I assume when Taylor says "Atheist" he refers to the Atheistic variety that does not deny the possibility of a God, merely the plausibility? The term Atheist has taken on such a broad range of meanings that it is become muddled.

I agree with his ideas on unbelief becoming a religion unto itself. Ironically, many unbelievers have become equally religious as the targets of their crusades.

Quest: thanks for sharing your viewpoint here. And of course, I agree that "religion" versus "science" is such broad territory it is essentially meaningless.

As for "science" vs. "fundamental religions" - I'm not sure even this is the issue. The Amish are not *against* science, but they are fundamentalist.
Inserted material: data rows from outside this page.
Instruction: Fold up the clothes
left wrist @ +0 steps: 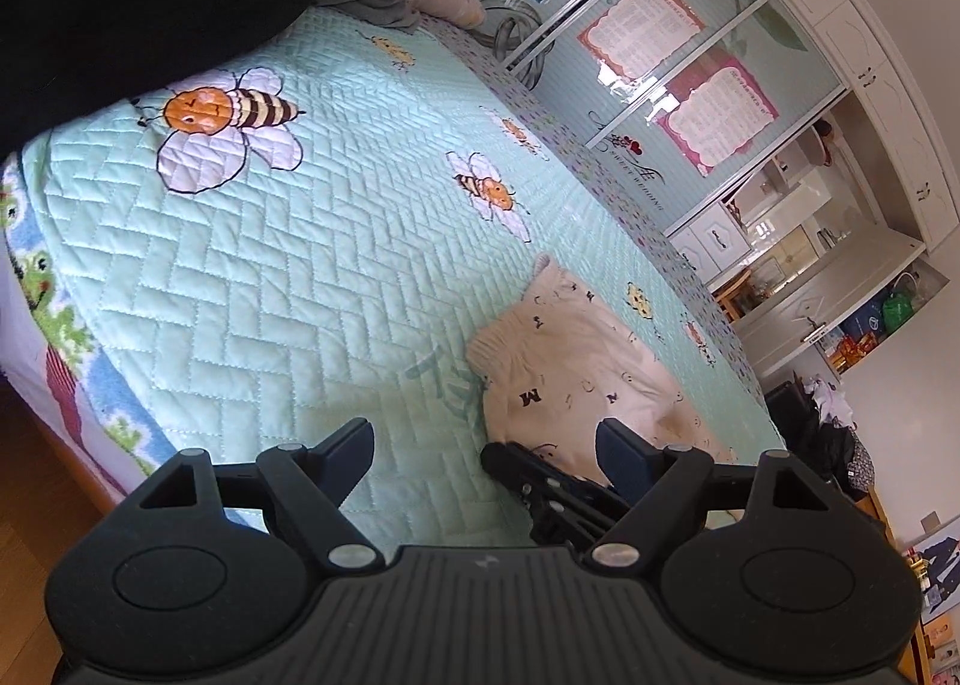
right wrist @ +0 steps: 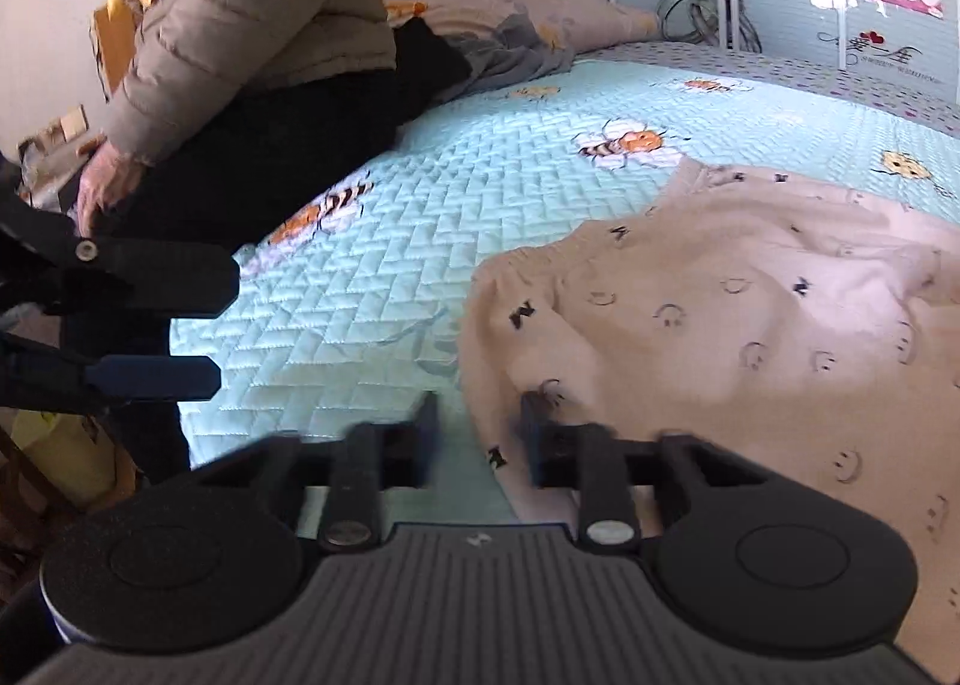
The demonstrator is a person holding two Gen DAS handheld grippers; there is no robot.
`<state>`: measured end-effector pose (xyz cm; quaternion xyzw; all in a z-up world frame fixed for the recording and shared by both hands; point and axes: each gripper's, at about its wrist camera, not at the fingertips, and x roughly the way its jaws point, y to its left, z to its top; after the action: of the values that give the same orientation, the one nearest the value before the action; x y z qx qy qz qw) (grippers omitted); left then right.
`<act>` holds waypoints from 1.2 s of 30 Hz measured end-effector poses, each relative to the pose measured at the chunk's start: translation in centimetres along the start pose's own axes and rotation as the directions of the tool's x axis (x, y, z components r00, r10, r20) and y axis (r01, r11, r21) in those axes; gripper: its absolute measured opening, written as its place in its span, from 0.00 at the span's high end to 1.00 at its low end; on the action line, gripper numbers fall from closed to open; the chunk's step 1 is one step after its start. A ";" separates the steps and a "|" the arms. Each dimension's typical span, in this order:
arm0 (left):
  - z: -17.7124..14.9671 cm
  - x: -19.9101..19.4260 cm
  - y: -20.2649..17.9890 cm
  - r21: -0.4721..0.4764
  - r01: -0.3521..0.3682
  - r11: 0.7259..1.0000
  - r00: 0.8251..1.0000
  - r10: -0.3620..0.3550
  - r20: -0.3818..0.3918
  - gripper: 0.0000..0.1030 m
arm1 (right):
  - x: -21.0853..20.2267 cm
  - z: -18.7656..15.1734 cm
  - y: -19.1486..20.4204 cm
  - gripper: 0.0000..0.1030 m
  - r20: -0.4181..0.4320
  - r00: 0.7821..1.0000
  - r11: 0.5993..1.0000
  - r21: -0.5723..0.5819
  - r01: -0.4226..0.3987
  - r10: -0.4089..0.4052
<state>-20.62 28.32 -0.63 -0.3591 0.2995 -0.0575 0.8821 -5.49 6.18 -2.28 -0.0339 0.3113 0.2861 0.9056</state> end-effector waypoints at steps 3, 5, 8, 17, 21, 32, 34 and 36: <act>0.2 0.1 0.2 -0.006 -0.005 1.000 1.000 0.005 0.004 0.19 | 0.9 0.6 3.0 0.99 -0.011 1.000 0.994 -0.105 -0.016 0.015; 0.3 0.1 0.2 -0.009 -0.008 1.000 1.000 0.008 0.005 0.19 | 1.2 0.7 4.6 0.97 -0.018 1.000 0.988 -0.154 -0.017 0.014; 0.4 -0.1 0.1 -0.001 -0.006 1.000 1.000 0.006 0.010 0.19 | -1.0 0.6 3.5 0.95 0.022 1.000 0.997 -0.069 -0.018 0.020; -0.7 1.7 -2.4 0.029 0.049 0.998 0.998 -0.048 -0.035 0.19 | -19.6 -8.1 -6.3 0.63 0.101 0.941 0.946 0.062 0.319 -0.324; -1.9 3.6 -4.8 0.073 0.088 0.993 0.992 -0.081 -0.094 0.19 | -25.8 -12.5 -10.8 0.63 0.033 0.850 0.849 0.069 0.523 -0.526; -5.9 7.4 -12.1 0.170 0.185 0.968 0.970 -0.152 -0.191 0.19 | -26.2 -14.3 -18.0 0.64 -0.058 0.829 0.825 0.081 0.560 -0.557; -6.6 7.3 -12.7 0.193 0.186 0.964 0.968 -0.145 -0.205 0.19 | -25.6 -14.8 -18.0 0.74 -0.076 0.841 0.837 0.083 0.541 -0.536; -6.9 7.2 -13.0 0.211 0.181 0.961 0.968 -0.136 -0.212 0.19 | -25.7 -15.1 -17.4 0.96 -0.069 0.844 0.842 0.063 0.536 -0.532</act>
<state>-17.19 12.33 0.66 -0.2708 0.3461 -0.1971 0.8764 -20.88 -24.70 -1.48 -0.0899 0.3227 0.0091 0.9422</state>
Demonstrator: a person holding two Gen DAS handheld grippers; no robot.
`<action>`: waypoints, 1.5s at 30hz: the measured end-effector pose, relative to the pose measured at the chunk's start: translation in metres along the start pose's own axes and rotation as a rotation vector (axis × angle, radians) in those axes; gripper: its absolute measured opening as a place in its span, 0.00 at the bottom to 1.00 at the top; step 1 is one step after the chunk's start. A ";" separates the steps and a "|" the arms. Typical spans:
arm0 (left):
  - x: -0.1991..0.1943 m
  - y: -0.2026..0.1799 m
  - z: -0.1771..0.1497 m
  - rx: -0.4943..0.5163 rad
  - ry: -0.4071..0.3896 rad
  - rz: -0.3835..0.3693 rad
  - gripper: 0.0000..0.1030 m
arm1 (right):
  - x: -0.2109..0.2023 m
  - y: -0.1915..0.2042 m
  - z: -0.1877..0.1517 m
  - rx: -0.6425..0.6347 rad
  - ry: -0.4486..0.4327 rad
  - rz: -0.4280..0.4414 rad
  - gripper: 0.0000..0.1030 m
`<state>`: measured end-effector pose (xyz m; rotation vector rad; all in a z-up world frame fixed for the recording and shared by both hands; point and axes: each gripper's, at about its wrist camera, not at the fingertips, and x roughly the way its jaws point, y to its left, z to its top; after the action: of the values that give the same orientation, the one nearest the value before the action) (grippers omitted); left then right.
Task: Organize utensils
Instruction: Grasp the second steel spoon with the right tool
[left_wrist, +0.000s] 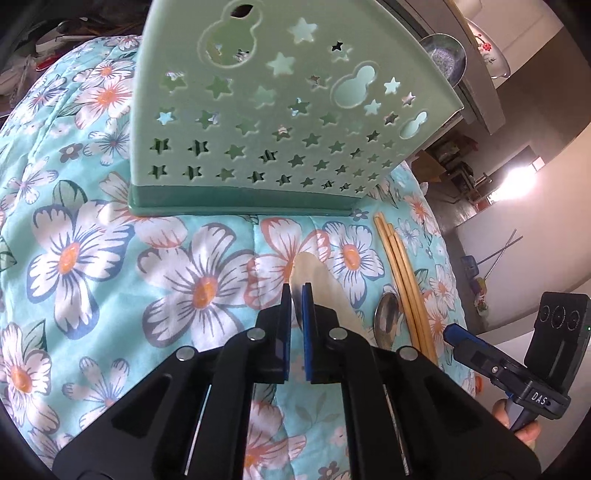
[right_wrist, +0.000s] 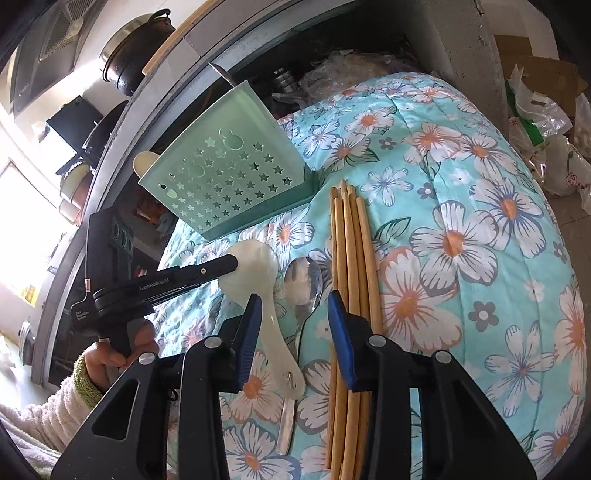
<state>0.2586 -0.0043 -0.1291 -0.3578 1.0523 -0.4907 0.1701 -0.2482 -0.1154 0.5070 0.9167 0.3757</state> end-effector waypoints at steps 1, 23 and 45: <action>-0.004 0.003 -0.001 -0.006 -0.002 0.002 0.04 | 0.003 0.001 0.001 -0.004 0.008 -0.003 0.34; -0.044 0.046 -0.022 -0.064 -0.044 0.072 0.04 | 0.074 0.025 0.031 -0.260 0.175 -0.151 0.22; -0.113 0.009 -0.011 0.022 -0.222 0.054 0.01 | 0.014 0.048 0.030 -0.258 0.040 -0.157 0.02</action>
<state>0.2049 0.0641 -0.0550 -0.3546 0.8385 -0.4040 0.1985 -0.2098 -0.0823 0.1907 0.9241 0.3562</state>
Conversely, Dawkins (for instance) is *against* "fundamental religions" (such as the Amish) and would claim he was for "science", although myself I am less certain of his claim in his regard. (It comes down to what is meant by "science" of course). I think, ironically, what he is against is faith in anything but "science". :p

We always get into trouble when one group wants to determine the epistemic territory for everyone else. (See also this post on Science and the Sacred).

Re: "atheist", none of the Taylor quotes in this piece use the term, so I'm not sure what you are referring to.

"Ironically, many unbelievers have become equally religious as the targets of their crusades."

Well, equally dogmatic. If that's what you mean by "religious", then fair enough - but "religious" in a strict sense is something that unbelievers by definition cannot be. :) This pedantic quibble aside, I do get what you are gesturing at here, and I agree.